Note that I wasn't using gpdf previously (nor was I opening large PDFs),
so I don't think you should put all the blame on it as you did for the
flash plugin.  I am experiencing a gradual increase of memory usage
rather than sudden jumps.  There might be a bug in gpdf, but I am
concerned with the fact that the memory is not released even after I
quit gpdf.

I now tried opening several large apps (OpenOffice.org, GIMP, Eclipse,
etc.) and some of the hogged-up memory was swapped out (resident block
of X fell from 230MB to 107MB).  At least that stuff swaps out, but it
still makes my system rather slow (perhaps because it starves the
filesystem cache).

Another very thing I have experienced a few times is an almost-complete
freeze of my machine when exiting a heavy app (I remember experiencing
it with Eclipse and some other programs too).  Even the mouse cursor
stops moving, and for about one minute there is very intensive hard disk
activity.  Then the system starts responding again as if nothing had
happened.  I could not find anything interesting in the logs or output
of `top`.  This might not be related to this bug, but I'm including it
in case other people have experienced such a thing too.

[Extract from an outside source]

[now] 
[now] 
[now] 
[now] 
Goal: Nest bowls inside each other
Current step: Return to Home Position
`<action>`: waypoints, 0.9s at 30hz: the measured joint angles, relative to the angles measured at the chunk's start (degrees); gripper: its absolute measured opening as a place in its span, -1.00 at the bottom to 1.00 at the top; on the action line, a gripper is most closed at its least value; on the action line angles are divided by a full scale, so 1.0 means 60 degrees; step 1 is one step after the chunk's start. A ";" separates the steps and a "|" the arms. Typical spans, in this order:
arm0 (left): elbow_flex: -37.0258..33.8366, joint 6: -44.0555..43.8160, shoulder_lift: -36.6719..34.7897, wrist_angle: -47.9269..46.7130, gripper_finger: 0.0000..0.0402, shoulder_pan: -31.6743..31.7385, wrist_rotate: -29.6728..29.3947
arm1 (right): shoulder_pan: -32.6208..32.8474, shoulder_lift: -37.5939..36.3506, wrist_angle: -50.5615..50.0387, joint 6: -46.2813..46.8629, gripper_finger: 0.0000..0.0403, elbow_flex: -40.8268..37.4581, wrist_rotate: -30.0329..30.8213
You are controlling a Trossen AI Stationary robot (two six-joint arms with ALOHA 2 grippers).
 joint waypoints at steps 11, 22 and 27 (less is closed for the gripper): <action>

My machine is a Toshiba laptop with a 2.2GHz P4 and 512MB of RAM, Intel
855GM video chipset, I'm using Debian unstable.

I hope I provided some useful information (I will be happy to provide
more if you need anything else).  It's a pity that I don't really have
time right now (well, to be honest, not quite enough experience
either...) to fire up a debugger and chase the culprit myself.